- PROBLEM DETAILS -
Would it be possible to output exactly, and only, the lines below from the one holding "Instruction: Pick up" to the last line, both included, with every picture left out?

- INFORMATION SHOWN -

######

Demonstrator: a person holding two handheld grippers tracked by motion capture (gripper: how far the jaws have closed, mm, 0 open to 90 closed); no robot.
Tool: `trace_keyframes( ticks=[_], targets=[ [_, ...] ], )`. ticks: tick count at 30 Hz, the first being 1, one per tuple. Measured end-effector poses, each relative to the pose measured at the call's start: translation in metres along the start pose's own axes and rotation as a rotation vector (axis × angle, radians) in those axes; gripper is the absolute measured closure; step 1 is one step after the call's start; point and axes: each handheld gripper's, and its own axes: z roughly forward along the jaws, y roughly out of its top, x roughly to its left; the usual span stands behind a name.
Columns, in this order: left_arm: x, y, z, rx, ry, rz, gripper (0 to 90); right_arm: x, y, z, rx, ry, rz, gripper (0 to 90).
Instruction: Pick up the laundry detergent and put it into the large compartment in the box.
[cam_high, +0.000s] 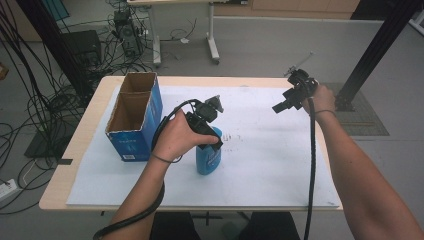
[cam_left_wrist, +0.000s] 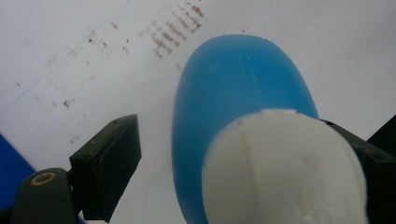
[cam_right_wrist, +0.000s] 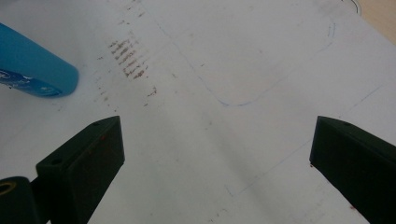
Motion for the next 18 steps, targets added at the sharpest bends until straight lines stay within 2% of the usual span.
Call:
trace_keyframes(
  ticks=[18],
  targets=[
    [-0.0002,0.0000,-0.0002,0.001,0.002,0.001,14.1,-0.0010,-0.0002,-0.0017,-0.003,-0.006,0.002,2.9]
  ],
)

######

- OUTPUT FOR THIS TASK -
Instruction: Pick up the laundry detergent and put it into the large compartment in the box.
[cam_high, +0.000s] 
[cam_left_wrist, +0.000s] 
[cam_right_wrist, +0.000s] 
Motion for the next 18 steps, targets added at the sharpest bends until straight lines stay within 2% of the usual span.
Call:
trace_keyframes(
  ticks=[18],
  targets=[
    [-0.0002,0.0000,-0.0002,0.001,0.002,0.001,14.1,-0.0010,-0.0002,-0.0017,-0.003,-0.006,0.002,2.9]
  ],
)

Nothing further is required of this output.